→ **Task item**
Transcribe the records below exactly, from their first line through the line containing "<point>100,133</point>". Omit every line after it.

Start of Given information

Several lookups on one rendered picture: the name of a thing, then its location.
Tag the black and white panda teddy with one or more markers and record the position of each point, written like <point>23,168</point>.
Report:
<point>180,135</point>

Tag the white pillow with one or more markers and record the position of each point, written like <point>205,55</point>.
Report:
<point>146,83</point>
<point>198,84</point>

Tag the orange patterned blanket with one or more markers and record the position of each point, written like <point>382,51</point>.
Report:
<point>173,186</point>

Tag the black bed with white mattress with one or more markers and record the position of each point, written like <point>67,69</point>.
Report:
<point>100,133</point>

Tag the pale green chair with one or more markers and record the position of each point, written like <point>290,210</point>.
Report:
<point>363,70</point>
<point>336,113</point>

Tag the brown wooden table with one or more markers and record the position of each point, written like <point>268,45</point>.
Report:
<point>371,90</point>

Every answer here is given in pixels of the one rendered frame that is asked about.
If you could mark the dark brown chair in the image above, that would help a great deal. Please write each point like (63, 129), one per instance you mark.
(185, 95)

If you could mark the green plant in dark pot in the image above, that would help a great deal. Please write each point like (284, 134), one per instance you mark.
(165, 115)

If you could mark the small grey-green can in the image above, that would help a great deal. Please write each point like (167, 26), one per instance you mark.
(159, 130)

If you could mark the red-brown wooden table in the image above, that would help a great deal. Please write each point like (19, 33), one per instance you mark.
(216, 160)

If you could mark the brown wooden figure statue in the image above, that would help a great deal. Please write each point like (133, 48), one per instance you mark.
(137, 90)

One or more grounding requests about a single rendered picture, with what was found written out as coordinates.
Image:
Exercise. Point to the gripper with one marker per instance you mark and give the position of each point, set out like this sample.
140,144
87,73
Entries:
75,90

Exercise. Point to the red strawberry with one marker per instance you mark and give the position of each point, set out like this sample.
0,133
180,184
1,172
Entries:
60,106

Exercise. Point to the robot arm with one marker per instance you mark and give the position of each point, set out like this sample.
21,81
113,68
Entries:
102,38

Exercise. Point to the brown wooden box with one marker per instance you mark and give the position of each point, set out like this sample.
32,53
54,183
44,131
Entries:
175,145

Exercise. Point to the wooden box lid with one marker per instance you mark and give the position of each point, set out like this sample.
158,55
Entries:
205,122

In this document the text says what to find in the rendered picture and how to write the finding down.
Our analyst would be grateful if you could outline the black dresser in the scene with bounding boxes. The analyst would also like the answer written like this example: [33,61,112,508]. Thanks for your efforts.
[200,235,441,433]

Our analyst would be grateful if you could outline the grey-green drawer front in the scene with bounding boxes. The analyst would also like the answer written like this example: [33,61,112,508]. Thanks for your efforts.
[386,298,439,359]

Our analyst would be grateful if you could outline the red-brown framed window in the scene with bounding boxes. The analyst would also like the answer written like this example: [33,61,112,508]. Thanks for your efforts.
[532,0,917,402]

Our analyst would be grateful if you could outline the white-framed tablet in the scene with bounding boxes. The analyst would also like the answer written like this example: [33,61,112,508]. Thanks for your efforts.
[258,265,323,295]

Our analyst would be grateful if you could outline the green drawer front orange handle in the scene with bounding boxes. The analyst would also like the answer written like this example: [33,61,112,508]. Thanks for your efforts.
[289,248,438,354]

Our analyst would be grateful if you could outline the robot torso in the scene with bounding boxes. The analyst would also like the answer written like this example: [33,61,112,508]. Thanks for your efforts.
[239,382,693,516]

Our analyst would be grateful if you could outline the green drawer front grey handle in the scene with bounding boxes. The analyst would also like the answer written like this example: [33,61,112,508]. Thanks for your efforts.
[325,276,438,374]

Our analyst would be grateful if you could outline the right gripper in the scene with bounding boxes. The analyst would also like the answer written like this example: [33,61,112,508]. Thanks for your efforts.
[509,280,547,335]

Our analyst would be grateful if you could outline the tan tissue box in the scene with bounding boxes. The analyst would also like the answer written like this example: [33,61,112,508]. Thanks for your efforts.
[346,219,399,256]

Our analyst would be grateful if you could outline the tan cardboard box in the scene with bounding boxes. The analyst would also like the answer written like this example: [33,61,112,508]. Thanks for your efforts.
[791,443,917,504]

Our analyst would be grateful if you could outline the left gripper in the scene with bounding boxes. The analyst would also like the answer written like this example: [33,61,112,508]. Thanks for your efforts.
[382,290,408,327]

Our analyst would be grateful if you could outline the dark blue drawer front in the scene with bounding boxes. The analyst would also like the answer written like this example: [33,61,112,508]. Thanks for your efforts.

End of Given information

→ **Solution to the problem**
Several lookups on one rendered picture: the name of a thing, then its location.
Tag the black and white panda teddy with one or more markers and record the position of each point, written like <point>23,168</point>.
Report:
<point>180,135</point>

Tag the white pillow with one or more markers and record the position of each point, written like <point>205,55</point>.
Report:
<point>146,83</point>
<point>198,84</point>

Tag the orange patterned blanket with one or more markers and record the position of each point, written like <point>382,51</point>.
Report:
<point>173,186</point>

Tag the black bed with white mattress with one or more markers and record the position of each point, written like <point>67,69</point>.
Report:
<point>100,133</point>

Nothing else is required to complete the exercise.